RNA is commonly believed to undergo a number of sequential folding steps before reaching its functional fold, i.e., the global minimum in the free energy landscape. However, there is accumulating evidence that several functional conformations are often in coexistence, corresponding to multiple (local) minima in the folding landscape. Here we use the 5′-exon–intron recognition duplex of a self-splicing ribozyme as a model system to study the influence of Mg ²⁺ and Ca ²⁺ on RNA tertiary structure formation. Bulk and single-molecule spectroscopy reveal that near-physiological M ²⁺ concentrations strongly promote interstrand association. Moreover, the presence of M ²⁺ leads to pronounced kinetic heterogeneity, suggesting the coexistence of multiple docked and undocked RNA conformations. Heterogeneity is found to decrease at saturating M ²⁺ concentrations. Using NMR, we locate specific Mg ²⁺ binding pockets and quantify their affinity toward Mg ²⁺. Mg ²⁺ pulse experiments show that M ²⁺ exchange occurs on the timescale of seconds. This unprecedented combination of NMR and single-molecule Föéörster resonance energy transfer demonstrates for the first time to our knowledge that a rugged free energy landscape coincides with incomplete occupation of specific M ²⁺ binding sites at near-physiological M ²⁺ concentrations. Unconventional kinetics in nucleic acid folding frequently encountered in single-molecule experiments are therefore likely to originate from a spectrum of conformations that differ in the occupation of M ²⁺ binding sites.

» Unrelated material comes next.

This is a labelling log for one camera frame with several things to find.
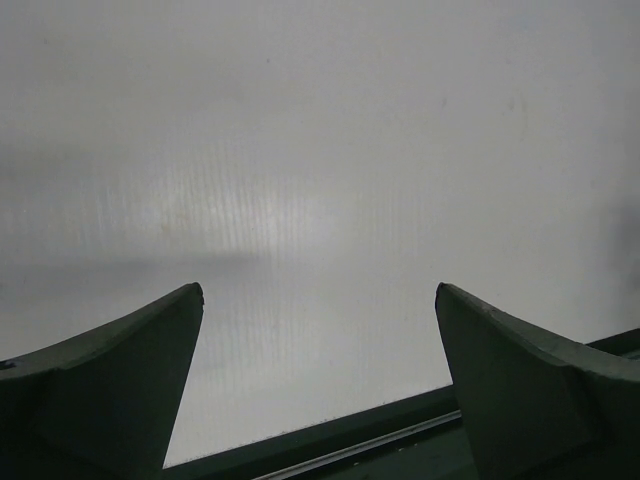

Significance RNAs are involved in numerous aspects of cellular metabolism, and correct folding is crucial for their functionality. Folding of single RNA molecules can be followed by single-molecule spectroscopy. Surprisingly, it has been found that chemically identical RNA molecules do often not behave identically. The molecular origin of this heterogeneity is difficult to rationalize and the subject of ongoing debate. By combining single-molecule spectroscopy with NMR, we show that heterogeneity is likely to stem from a subset of microscopically different RNA structures that differ with regard to the occupation of divalent metal ion binding sites.